I wanted to know where Harran lays on a modern map. Turns out it is just inside the Turkish border, about 17 miles north of Syria. Damascus is in Syria, too. Heard anything about Syria in the news lately?
My entire reading of this week's text was colored (how could it not be) by what is happening today on the very ground Abram and his family traveled through. Here are the stories of the births of nations and of Judaism, Islam, and Christianity. We all find our roots in the story of one man and his children. The very land God gave him is still riddled with horrific fighting between the descendants of Abram's two sons.
In Genesis 13:8, between Bethel and Ai (north of Jerusalem in the West Bank), Abram told his nephew Lot, "Let's not have any quarreling between you and me, or between your herders and mine, for we are close relatives." And they divided up who would use what land to avoid a family quarrel. If only Abram had been able to pass this attitude down to his children!
God forged a covenant with Abram and made him some promises.* First, he would give him a huge family that would bring blessing to the entire world. Second, he would give them a chunk of land along the eastern edge of the Mediterranean Sea that would be theirs forever.
And they all lived happily ever after...
...or they would have if Sarai, Abram's wife, hadn't gotten impatient with how long things were taking. Oh, my goodness, how I relate with Sarai.
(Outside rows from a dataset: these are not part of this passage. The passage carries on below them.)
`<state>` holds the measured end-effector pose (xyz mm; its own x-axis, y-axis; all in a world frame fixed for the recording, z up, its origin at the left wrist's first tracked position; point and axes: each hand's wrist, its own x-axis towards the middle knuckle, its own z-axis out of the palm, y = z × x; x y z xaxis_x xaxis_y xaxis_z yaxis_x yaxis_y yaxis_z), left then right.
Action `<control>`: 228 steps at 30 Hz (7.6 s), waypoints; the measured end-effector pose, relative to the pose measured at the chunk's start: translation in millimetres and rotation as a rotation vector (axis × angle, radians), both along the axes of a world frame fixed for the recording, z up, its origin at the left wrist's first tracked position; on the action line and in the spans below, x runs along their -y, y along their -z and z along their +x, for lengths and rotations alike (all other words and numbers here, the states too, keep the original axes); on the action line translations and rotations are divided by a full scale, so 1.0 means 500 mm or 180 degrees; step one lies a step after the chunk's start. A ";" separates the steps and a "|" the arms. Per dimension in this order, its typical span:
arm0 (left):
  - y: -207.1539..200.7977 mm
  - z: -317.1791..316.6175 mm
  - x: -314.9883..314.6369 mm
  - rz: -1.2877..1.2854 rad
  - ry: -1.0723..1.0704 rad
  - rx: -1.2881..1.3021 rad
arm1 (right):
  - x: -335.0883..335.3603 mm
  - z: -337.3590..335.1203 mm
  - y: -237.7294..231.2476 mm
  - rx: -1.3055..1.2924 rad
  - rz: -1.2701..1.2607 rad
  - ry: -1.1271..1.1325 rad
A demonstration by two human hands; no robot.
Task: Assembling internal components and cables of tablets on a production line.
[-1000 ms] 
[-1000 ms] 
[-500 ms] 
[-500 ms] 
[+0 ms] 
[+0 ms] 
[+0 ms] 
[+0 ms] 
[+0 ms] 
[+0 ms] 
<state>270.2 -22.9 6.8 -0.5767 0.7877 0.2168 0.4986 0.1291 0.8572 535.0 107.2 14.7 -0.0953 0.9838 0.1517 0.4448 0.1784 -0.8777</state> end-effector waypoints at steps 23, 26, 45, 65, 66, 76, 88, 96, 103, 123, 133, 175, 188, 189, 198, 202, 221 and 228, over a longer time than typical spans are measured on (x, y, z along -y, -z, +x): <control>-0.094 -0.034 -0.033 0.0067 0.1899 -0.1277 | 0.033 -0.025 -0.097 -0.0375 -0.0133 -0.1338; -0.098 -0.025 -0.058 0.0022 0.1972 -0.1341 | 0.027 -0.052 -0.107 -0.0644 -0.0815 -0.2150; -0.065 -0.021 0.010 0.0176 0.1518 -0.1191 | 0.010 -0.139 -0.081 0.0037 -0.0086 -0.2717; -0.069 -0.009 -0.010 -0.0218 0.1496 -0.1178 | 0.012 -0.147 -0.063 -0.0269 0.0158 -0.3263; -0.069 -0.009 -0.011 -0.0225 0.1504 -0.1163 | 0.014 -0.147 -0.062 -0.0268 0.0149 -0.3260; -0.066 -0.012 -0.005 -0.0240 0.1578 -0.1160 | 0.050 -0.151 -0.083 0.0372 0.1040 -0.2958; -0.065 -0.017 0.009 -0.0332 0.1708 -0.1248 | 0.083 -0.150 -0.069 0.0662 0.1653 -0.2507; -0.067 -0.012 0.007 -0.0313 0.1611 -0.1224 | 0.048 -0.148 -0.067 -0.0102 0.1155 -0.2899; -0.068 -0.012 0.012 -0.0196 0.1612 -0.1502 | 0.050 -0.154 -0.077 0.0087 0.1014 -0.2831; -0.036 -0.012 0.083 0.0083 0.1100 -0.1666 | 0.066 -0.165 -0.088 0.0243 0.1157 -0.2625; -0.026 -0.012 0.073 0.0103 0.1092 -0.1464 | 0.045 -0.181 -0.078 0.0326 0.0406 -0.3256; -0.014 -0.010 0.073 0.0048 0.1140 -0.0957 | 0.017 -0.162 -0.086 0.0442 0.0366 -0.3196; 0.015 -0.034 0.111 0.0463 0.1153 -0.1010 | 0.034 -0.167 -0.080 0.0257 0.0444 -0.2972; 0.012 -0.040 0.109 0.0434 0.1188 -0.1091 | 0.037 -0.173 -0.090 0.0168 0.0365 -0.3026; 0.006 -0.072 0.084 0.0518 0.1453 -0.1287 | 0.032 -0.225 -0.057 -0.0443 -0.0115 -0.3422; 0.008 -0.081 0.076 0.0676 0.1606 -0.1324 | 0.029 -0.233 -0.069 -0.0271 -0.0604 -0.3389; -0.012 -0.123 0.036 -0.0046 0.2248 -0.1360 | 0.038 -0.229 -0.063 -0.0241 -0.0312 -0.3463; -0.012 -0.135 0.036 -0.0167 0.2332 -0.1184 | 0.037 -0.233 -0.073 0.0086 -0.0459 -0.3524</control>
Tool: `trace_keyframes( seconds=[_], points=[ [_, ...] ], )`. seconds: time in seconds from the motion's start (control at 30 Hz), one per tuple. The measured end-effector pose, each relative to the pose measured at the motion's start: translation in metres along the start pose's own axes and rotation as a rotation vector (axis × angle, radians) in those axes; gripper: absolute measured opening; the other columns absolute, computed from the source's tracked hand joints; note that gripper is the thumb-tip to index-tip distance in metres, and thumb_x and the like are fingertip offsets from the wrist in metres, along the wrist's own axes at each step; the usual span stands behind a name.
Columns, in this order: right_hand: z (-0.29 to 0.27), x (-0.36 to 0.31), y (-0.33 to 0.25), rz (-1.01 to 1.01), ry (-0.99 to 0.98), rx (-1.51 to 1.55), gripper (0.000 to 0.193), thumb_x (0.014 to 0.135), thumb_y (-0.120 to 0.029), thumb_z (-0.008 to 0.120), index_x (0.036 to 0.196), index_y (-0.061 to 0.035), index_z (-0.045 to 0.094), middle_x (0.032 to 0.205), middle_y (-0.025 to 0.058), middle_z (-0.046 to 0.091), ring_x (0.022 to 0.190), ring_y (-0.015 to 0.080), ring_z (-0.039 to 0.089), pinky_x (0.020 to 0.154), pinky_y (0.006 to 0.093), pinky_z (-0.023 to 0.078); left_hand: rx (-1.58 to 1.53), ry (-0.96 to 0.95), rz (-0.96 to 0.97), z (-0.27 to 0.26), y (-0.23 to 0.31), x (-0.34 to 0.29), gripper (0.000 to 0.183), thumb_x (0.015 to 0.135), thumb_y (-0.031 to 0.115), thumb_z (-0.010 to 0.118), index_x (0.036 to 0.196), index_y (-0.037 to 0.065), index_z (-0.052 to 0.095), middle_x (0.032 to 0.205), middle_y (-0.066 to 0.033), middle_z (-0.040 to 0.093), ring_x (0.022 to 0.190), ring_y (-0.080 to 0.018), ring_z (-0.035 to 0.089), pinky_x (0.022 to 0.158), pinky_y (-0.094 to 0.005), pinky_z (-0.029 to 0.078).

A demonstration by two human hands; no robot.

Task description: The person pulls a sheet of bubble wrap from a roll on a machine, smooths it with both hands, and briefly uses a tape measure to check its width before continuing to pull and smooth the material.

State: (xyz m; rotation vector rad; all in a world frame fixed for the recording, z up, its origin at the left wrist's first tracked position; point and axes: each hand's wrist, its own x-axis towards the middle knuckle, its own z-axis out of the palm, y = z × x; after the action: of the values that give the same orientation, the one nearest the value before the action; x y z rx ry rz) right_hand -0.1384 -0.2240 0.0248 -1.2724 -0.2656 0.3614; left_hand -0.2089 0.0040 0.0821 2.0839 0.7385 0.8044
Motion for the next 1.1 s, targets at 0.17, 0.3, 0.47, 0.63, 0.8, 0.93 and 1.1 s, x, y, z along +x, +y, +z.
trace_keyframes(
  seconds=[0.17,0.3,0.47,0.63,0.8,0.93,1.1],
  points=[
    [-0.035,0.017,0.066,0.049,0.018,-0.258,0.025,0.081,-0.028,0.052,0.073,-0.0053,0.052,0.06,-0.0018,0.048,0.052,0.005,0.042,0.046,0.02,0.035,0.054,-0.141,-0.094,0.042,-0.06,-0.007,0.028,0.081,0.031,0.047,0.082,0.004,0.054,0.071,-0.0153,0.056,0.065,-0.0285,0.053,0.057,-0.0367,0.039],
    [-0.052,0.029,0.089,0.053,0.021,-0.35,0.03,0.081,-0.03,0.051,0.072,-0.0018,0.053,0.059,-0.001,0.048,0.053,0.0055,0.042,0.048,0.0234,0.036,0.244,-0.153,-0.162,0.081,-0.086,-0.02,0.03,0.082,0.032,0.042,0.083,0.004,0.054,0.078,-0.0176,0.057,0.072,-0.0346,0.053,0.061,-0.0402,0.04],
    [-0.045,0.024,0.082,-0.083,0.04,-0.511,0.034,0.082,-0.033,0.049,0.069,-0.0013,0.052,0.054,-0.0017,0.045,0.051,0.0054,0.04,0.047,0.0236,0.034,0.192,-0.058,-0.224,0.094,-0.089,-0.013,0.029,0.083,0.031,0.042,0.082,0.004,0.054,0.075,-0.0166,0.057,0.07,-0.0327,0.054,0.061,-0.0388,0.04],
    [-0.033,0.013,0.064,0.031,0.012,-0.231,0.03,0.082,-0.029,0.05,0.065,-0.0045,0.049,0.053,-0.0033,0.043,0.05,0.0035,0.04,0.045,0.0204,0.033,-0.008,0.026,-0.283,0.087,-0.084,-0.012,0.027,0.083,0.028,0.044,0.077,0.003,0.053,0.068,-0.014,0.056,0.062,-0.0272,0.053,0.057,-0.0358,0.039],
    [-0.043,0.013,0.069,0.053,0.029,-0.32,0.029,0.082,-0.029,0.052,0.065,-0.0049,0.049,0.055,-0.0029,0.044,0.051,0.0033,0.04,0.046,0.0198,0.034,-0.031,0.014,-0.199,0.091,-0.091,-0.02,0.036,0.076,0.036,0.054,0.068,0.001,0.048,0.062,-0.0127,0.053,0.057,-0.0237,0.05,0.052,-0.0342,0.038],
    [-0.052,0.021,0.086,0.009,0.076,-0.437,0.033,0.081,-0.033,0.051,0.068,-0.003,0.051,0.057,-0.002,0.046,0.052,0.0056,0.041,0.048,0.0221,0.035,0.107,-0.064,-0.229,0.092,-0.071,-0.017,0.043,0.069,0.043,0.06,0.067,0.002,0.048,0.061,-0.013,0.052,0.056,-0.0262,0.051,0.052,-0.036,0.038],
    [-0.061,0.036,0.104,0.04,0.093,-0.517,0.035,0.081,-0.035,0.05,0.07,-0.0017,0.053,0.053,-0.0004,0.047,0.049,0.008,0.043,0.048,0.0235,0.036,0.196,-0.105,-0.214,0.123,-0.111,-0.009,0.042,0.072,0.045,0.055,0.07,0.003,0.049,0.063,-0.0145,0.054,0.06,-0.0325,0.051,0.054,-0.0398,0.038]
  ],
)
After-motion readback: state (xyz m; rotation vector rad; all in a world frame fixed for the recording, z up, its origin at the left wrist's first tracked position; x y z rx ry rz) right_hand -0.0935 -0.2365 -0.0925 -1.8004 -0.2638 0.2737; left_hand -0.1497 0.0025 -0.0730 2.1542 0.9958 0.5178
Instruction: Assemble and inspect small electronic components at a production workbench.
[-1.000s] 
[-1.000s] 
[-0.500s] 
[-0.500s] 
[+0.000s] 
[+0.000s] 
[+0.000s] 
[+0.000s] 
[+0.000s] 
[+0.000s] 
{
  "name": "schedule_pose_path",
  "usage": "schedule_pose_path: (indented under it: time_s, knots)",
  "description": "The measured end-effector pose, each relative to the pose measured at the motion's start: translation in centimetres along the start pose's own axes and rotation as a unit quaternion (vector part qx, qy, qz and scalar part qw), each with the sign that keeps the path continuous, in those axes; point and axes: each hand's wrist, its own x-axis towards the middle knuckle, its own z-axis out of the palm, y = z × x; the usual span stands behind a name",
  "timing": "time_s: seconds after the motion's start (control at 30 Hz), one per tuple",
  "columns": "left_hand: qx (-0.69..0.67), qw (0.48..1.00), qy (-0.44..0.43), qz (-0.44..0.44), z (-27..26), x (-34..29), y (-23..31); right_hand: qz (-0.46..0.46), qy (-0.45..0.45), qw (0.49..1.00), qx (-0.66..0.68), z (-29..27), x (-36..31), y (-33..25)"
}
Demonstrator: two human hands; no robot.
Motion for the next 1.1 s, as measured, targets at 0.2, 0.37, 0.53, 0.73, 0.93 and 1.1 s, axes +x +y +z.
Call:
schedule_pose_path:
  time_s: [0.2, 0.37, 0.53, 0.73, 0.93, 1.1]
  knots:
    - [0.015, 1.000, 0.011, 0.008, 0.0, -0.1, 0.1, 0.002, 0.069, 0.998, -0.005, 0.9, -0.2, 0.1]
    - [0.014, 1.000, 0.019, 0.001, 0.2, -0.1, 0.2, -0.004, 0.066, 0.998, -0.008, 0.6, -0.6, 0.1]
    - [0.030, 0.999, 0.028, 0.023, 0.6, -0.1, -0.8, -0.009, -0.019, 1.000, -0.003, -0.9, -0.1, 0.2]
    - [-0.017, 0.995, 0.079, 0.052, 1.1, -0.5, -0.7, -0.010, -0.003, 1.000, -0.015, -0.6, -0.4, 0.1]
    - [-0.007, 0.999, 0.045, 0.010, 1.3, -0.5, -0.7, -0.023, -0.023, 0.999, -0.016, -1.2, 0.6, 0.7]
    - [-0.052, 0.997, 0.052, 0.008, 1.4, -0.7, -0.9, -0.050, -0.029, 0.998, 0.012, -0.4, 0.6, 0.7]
I can just hear her talking in circles around Abram, wondering aloud for years and years when God is going to hurry up already, finally suggesting a plan that would "solve everything" if Abram would just sleep with her maid, Hagar. Okay, that part of the story I really don't relate with. I am NOT handing my husband over to some other woman, nor can I imagine a situation where that would be a good idea, but I did not grow up in a time and place where polygamy was accepted and expected, so who am I to judge?
I do relate, though, to Sarai, when Hagar is pregnant and start treating her wrongly, blaming it all on Abram. Of course it's his fault. Never mind that the whole thing was Sarai's idea, it's definitely his fault.
An angel of the Lord reassures Hagar about her baby, telling her it will be a son and his name will be Ishmael. That's where the reassurance ends. The next thing out of the angel's mouth is "His hand will be against everyone and everyone's hand against him, and he will live in hostility toward all his brothers." Remember that Ishmael became the father of the several Arab tribes, and the beginning of the family line of Mohammad, the founder of Islam. Has a truer prophecy ever been spoken?
Abram AND his son Ishmael (and all the other guys in the family) underwent their circumcision and God promised a child to Abram and Sarai once again.
And Abram cried out to God, and said, "If only Ishmael might live under your blessing!"
This part surprised me. I thought God would say, "Nope. That wasn't our deal. No blessing for Ishmael."
That's not what he said. God's response was to bless Ishmael as the father of rulers, of a great nation. There were enough blessings to go around. But for Ishmael, there was no covenant. That was reserved for a child not yet born.
I feel like I've used too many words to say so little here. Buried in this story are the beginnings of a battle between nations that still rages on and hasn't really moved from its birth place. The war in Syria rages on with all its religious undertones not even trying to hide beneath the surface. These nations (Jews and Muslims and Christians alike) are scattering across the globe, looking for anyone who will take them in. And I wonder, where is my part in this? When a Muslim Syrian refugee ends up in my neighborhood, will I treat him any different than if he were a Christian refugee? Or a Jew? Or a Kurd? This question is one I will have to wrestle with. I don't think it's a question of "if" but of "when."
Is the Muslim immigrant destined to be my enemy, a truth set in stone by the word of an angel of the Lord thousands of years ago? I don't think so. My Muslim neighbor is my neighbor, and I know how Jesus thought I should treat her. I might not be able to change the course of history or stop the war in Syria, but I can love my neighbor, whoever it might be.
*This is the third covenant God has made in three weeks of readings. I would like to come back and explore the concept of covenant later in the year, maybe when I anticipate getting bogged down in Numbers.